Konferensi Tingkat Tinggi Bumi (Earth Summit) di Rio de
Janeiro (Brazil) tahun 1992 menghasilkan kesepakatan tentang perlunya
pembangunan berkelanjutan. Bermakna bahwa kebijakan pembangunan yang
dipilih harus memenuhi aspek kebutuhan masa kini dan generasi masa
depan.
KKT Rio itu menjadi alas lahirnya Tatalaksana Perikanan yang
Bertanggung Jawab (Code of Conduct for Responsible Fisheries – CCRF)

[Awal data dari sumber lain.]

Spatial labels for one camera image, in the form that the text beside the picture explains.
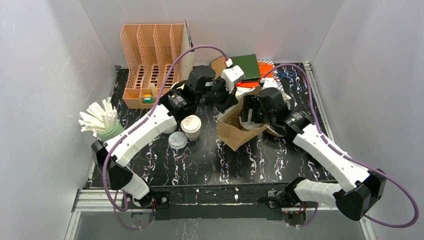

oleh FAO pada 1995 dan menjadi acuan bersama dalam menyelenggarakan
pembangunan perikanan di seluruh dunia, termasuk Indonesia.
Indonesia yang kita cintai sudah lama dikenal sebagai pemasok produk
perikanan terbesar dunia. Meski demikian, banyak pihak lupa bahwa meski
produksi melimpah namun dia diperoleh dari ‘jalan gelap pengelolaan’,
yang berlangsung karena maraknya praktik penangkapan ikan ilegal, tak
terlaporkan, dan tidak diatur (Illegal, Unreported, Unregulated/IUU
Fishing).
Sejak tahun 1970, industri perikanan memang berkembang namun sejarah
juga mencatat bahwa tak sedikit pula kebijakan antisipatif dikeluarkan
Pemerintah karena sudah membaca tren ancaman untuk generasi bangsa.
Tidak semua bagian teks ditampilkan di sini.